(Stored records)

───

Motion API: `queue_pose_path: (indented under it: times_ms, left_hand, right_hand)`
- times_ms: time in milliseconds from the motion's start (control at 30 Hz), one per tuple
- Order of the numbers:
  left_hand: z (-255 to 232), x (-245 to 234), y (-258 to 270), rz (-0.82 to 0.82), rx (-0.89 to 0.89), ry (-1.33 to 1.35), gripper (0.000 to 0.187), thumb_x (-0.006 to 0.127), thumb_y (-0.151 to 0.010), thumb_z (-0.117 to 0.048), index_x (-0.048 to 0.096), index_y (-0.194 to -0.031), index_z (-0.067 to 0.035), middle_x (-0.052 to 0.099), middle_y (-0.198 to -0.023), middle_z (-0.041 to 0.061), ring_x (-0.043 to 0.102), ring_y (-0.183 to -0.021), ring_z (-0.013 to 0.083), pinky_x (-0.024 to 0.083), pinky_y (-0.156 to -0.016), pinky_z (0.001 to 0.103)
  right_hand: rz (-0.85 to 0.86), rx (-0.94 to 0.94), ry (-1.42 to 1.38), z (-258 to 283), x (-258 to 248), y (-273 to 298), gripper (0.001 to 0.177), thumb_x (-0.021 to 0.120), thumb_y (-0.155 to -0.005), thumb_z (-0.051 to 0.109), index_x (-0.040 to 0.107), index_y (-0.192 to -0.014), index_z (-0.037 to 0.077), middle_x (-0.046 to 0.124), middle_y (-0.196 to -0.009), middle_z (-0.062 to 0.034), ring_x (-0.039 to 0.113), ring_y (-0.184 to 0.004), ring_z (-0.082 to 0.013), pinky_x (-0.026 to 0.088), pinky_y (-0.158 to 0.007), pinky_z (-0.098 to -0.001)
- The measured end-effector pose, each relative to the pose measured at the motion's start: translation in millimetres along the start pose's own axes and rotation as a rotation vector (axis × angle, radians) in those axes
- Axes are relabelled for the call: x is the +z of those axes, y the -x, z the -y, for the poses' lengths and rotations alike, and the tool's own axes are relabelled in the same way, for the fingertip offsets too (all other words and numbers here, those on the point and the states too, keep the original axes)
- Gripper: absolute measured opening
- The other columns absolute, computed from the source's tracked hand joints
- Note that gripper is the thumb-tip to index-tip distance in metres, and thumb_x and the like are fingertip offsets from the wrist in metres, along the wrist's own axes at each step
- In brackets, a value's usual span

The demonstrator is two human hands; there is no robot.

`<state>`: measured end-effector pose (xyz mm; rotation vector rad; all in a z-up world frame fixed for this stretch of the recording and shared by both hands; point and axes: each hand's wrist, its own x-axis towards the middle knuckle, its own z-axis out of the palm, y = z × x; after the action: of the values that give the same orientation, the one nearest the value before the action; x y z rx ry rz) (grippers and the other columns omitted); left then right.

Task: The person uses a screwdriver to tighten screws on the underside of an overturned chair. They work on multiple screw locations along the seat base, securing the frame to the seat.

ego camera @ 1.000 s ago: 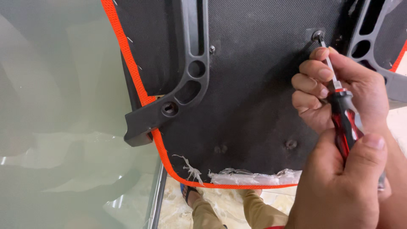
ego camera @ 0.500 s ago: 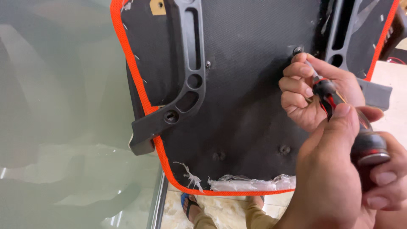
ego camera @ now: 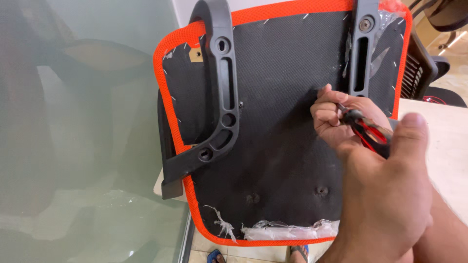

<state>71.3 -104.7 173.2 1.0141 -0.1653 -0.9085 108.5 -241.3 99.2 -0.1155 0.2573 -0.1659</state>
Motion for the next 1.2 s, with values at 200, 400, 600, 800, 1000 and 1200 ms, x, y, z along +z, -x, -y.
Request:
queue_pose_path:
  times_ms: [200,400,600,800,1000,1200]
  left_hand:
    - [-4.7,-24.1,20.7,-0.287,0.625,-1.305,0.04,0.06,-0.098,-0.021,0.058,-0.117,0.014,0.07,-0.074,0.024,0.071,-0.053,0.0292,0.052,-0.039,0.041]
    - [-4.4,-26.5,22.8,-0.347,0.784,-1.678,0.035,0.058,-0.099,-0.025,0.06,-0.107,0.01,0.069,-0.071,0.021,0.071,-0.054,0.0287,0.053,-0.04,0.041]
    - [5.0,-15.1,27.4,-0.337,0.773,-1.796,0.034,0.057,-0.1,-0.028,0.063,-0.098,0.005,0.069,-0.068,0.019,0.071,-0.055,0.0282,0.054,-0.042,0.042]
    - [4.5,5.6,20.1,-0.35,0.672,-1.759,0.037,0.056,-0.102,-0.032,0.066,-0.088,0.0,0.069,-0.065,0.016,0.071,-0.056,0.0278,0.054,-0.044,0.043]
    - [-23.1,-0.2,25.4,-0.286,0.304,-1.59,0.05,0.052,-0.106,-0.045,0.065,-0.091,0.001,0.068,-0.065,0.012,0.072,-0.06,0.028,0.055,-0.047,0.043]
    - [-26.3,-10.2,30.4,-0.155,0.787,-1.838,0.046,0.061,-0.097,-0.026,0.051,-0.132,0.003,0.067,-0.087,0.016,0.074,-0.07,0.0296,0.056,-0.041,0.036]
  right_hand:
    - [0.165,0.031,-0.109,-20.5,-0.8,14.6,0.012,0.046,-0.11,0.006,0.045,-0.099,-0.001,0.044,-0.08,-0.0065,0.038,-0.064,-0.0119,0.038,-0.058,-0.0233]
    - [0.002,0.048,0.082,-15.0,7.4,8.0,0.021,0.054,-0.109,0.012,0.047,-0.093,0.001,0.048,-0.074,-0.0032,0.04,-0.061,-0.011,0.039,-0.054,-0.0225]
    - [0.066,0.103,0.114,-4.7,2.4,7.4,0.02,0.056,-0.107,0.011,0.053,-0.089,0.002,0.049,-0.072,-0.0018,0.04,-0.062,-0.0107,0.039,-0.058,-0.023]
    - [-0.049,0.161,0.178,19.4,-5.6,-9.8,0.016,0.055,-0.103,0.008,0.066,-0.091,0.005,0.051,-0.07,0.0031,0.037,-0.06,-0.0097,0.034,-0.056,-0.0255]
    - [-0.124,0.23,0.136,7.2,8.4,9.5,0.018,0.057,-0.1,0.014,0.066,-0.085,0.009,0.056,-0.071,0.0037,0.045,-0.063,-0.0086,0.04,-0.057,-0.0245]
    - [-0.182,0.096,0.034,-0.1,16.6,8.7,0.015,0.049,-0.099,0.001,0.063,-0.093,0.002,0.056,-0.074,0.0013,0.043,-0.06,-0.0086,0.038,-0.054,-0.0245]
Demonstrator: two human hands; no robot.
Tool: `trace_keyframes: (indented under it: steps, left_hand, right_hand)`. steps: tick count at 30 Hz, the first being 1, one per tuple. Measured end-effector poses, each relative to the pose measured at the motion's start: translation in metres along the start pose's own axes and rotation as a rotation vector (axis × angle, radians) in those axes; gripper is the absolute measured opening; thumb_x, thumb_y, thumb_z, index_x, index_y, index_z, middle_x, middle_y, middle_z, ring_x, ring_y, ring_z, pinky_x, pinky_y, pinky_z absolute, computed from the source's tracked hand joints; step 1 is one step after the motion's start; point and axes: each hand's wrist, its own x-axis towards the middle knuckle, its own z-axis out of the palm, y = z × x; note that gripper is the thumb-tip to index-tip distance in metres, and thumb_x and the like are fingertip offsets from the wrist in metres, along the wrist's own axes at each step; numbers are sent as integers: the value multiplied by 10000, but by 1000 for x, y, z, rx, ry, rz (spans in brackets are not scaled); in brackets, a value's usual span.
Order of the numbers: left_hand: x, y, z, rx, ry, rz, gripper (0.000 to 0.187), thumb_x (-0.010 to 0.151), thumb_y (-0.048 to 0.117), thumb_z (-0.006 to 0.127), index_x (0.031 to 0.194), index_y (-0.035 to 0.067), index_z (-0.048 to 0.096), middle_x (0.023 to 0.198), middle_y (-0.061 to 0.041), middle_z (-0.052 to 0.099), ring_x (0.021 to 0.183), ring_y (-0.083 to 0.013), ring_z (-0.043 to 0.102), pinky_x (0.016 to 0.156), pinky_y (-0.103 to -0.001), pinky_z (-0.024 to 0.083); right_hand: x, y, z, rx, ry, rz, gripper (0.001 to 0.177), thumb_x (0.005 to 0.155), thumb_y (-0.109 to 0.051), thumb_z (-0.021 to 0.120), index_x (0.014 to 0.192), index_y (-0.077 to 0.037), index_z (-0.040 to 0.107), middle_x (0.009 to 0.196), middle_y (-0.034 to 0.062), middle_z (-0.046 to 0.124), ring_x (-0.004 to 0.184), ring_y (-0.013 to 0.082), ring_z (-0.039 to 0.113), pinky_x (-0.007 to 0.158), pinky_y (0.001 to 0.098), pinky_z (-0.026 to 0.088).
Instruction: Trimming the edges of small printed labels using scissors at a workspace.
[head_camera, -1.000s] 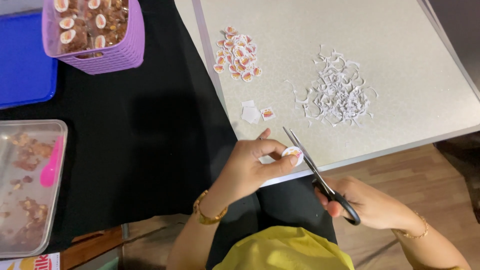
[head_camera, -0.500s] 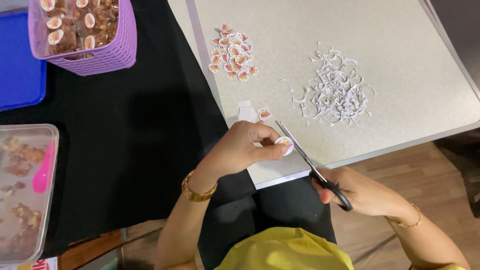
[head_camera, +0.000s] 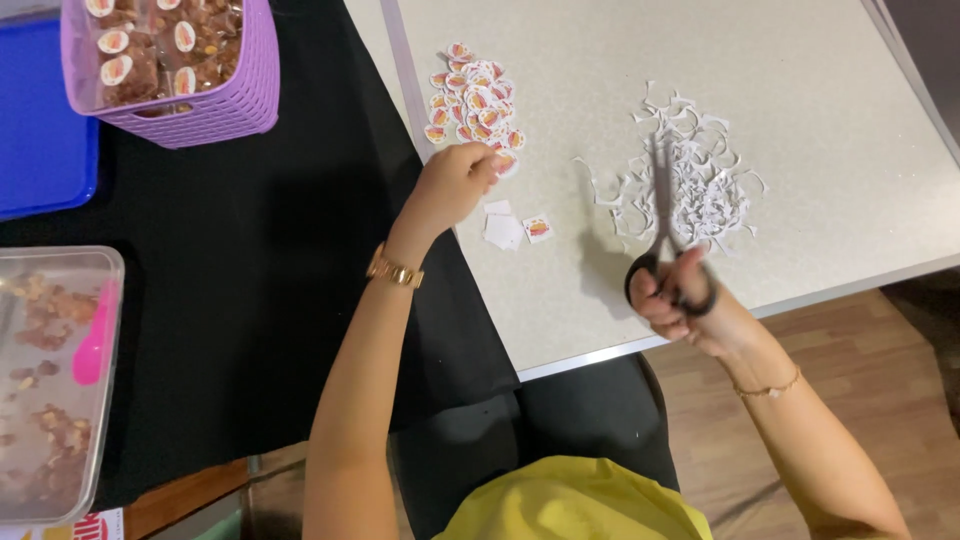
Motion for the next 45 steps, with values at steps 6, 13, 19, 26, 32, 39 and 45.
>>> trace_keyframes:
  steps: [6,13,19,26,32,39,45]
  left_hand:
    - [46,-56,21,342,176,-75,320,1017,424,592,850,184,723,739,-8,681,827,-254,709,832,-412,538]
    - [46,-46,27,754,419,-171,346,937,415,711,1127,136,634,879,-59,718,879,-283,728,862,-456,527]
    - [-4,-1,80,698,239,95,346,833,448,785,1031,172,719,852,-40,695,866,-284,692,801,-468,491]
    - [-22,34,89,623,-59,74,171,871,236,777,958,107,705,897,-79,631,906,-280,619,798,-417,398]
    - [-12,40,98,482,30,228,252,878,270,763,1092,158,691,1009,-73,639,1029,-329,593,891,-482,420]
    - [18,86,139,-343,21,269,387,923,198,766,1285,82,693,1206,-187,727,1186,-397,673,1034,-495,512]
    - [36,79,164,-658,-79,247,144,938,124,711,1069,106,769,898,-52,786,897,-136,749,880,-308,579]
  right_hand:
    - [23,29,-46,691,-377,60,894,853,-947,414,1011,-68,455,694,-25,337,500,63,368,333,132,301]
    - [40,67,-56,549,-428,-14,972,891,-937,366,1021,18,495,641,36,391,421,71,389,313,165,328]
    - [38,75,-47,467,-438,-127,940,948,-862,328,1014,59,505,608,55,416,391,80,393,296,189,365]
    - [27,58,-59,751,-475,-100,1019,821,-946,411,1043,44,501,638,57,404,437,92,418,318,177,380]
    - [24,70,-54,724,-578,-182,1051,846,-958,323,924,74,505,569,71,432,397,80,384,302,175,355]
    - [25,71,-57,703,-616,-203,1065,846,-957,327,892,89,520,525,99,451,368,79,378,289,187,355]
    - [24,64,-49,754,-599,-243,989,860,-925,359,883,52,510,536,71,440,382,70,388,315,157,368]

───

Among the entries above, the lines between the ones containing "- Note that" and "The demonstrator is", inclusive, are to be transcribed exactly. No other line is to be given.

§ **EXERCISE ANSWER**
- Note that gripper is the thumb-tip to index-tip distance in metres, and thumb_x and the like are fingertip offsets from the wrist in metres, along the wrist's own axes at each step
- In brackets, a value's usual span

The demonstrator is two human hands; there is no robot.

Nothing further belongs to this answer.